Cooper and Stein “urge the Court to clarify that the North Carolina Constitution bars the legislature from drawing districts that unduly favor one political party except when the burden can be justified by nonpartisan districting criteria.”
The governor and attorney general suggest that the Supreme Court could devise a test that would identify unconstitutionally partisan election maps.
“[A]dvances in computer modeling make it possible to easily compare enacted districting plans with other alternative plans, to assess how much the enacted plans deviate from median neutral plans that were drawn based on nonpartisan redistricting criteria,” Cooper and Stein argued.
“Thanks to those advances, this Court could adopt a rule that is similar to the one the U.S. Supreme Court has developed to govern allowable population deviations,” they added. “Under that rule, an enacted plan would be subject to strict scrutiny unless the plan stays within 5% of the median outcome, measured by seat count, at a statewide level across a range of electoral circumstances.”
Cooper and Stein call on the Supreme Court to reject the challenged maps, then “oversee remedial proceedings directly.” They offer six suggestions for the process.
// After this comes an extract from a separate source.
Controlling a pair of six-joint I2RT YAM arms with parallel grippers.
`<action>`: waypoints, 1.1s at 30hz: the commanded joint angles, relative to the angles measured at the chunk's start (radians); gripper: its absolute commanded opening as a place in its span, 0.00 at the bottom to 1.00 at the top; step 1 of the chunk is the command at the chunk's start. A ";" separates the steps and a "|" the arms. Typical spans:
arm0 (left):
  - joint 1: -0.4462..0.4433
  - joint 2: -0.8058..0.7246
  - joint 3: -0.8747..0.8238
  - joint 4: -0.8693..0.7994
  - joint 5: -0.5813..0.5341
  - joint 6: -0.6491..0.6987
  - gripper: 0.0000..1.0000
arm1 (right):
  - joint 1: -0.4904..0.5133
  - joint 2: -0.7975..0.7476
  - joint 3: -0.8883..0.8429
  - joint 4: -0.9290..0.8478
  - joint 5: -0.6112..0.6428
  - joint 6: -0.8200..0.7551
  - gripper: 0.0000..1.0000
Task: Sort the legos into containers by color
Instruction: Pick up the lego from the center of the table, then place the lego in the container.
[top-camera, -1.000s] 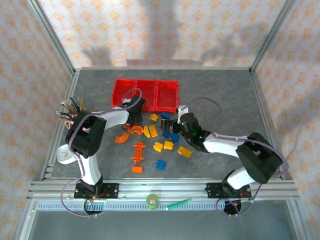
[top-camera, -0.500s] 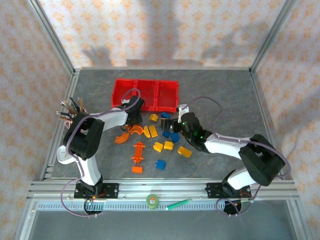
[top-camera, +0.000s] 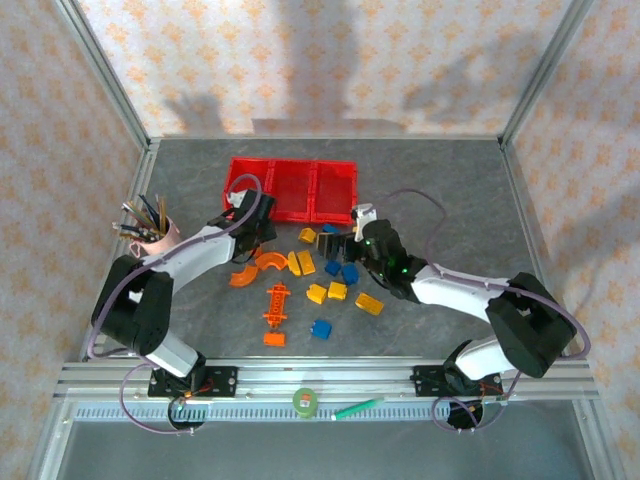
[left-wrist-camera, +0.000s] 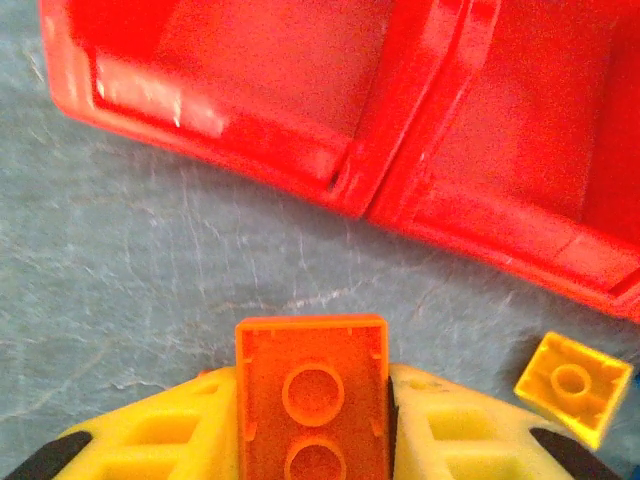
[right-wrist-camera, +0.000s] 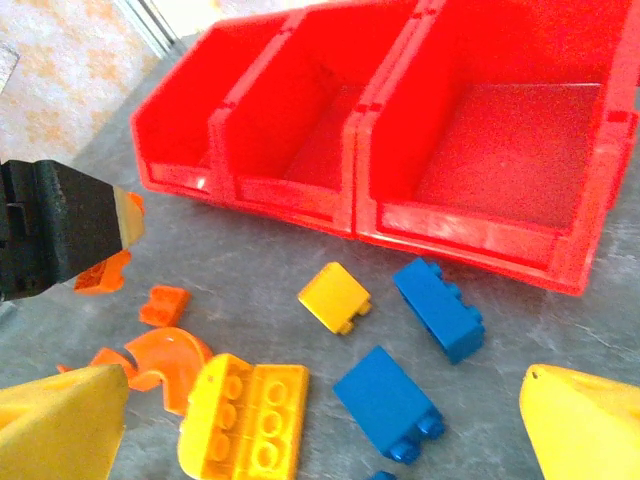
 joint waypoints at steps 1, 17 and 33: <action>0.037 -0.002 0.087 -0.030 -0.076 0.057 0.34 | 0.005 0.010 0.057 -0.010 -0.020 0.051 1.00; 0.187 0.439 0.592 -0.093 -0.045 0.241 0.35 | 0.005 0.062 0.190 -0.089 0.043 0.078 1.00; 0.170 0.184 0.382 -0.096 0.087 0.210 0.61 | 0.005 -0.017 0.151 -0.187 -0.044 0.063 1.00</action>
First, consider delaying primary elections beyond May 17 if necessary. Second, announce a decision in the case before releasing final written opinions.
“Third, this Court could manage the remedial process itself,” according to the brief. That means the Supreme Court would cut out the three-judge trial panel that oversaw a four-day trial on the election maps. That unanimous bipartisan panel upheld the challenged maps as constitutional.
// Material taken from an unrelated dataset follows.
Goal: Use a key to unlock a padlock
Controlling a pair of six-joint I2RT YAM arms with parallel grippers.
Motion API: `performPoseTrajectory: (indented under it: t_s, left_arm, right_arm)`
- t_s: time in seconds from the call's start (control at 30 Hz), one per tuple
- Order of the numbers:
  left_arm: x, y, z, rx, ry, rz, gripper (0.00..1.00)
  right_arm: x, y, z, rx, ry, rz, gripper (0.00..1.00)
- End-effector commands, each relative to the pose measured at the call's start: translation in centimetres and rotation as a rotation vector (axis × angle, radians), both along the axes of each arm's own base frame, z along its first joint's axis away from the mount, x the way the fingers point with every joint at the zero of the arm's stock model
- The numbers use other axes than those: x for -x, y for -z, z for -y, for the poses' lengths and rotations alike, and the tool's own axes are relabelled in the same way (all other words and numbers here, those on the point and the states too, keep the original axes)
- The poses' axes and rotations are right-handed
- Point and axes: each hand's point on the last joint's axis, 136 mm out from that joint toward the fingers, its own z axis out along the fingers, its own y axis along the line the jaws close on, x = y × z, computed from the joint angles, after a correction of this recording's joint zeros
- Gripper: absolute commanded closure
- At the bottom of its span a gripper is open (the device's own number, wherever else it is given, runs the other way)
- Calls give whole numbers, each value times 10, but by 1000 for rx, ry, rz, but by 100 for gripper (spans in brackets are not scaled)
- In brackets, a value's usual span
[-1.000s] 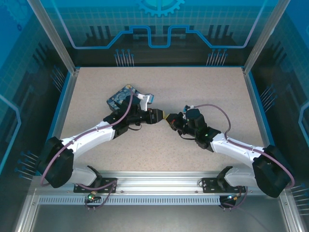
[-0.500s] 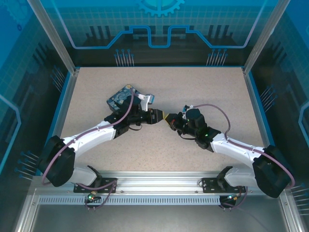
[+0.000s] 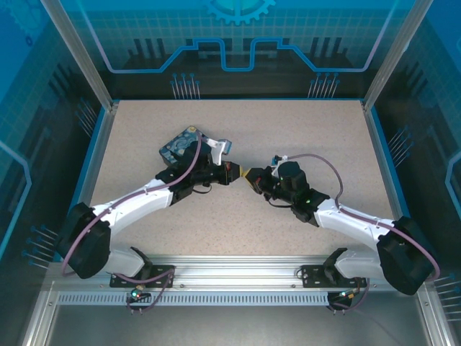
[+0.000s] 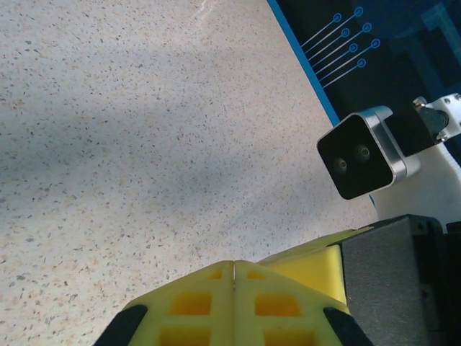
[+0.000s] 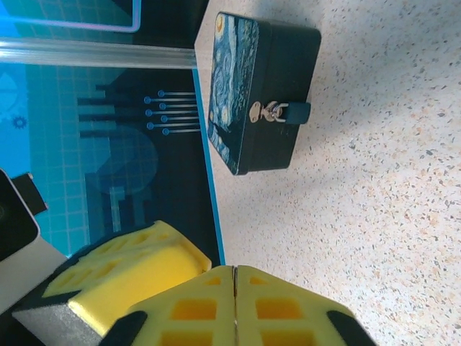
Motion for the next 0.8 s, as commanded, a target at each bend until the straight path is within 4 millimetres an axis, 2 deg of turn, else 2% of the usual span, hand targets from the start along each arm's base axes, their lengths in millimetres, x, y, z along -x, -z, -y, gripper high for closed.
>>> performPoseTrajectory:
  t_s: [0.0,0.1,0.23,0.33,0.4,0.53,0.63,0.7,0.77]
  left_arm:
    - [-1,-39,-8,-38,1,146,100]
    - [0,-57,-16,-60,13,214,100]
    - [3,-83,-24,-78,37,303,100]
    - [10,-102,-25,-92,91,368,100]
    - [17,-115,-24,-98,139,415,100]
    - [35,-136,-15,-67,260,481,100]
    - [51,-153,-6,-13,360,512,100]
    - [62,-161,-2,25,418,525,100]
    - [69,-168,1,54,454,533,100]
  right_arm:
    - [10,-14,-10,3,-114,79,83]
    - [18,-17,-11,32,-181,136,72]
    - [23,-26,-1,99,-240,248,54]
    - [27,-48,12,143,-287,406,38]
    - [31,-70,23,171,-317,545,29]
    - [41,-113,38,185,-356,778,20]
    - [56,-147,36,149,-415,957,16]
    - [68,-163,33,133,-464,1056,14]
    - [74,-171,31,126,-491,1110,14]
Fourth. the Supreme Court could give legislators an opportunity to redraw maps. “In such a decree, this Court should provide clear guidance to the General Assembly on how to draw districts that comply with the constitution,” the brief explained. “For example, the Court could direct the legislature to draw districts within 5% of the median outcome expected from nonpartisan redistricting criteria, at a statewide level, across a range of electoral circumstances.”
Fifth, the court could appoint an outside “special master.” That expert could review legislative maps and prepare maps of his own. “If the General Assembly fails to comply with the constitution’s bar on partisan gerrymandering a second time, this Court could order the State to use one of the median plans created by the special master.”
Sixth, the governor and attorney general urge the Supreme Court to flout an existing provision in state redistricting law. Current law says that if the General Assembly fails to fix defects in its election maps within a prescribed time, “the court may impose an interim districting plan for use in the next general election only.”
“That provision purports to limit this Court’s authority to remedy constitutional violations,” according to Cooper and Stein’s brief. “The General Assembly, however, lacks authority to place limits on this Court’s power to remedy constitutional violations.”
In other words, Cooper and Stein argue that the Supreme Court could order that its maps will remain in place beyond a single election cycle. In the case of legislative elections, state constitutional provisions could prevent the General Assembly from drawing any new maps until 2031.
“[T]he Governor and the Attorney General respectfully urge this Court to hold that partisan gerrymandering violates our constitution,” the brief concluded. “This Court is the people’s only hope. The people of our State need this Court to uphold their right to self-government through free elections and to remedy these constitutional violations because the people have no other means to make sure that the General Assembly truly represents them.”
Cooper and Stein submitted their brief as election map challengers faced a deadline Friday to file briefs at the state Supreme Court. The maps’ defenders face a similar deadline next Friday, Jan. 28.
The state Supreme Court will hear oral arguments in the case on Feb. 2.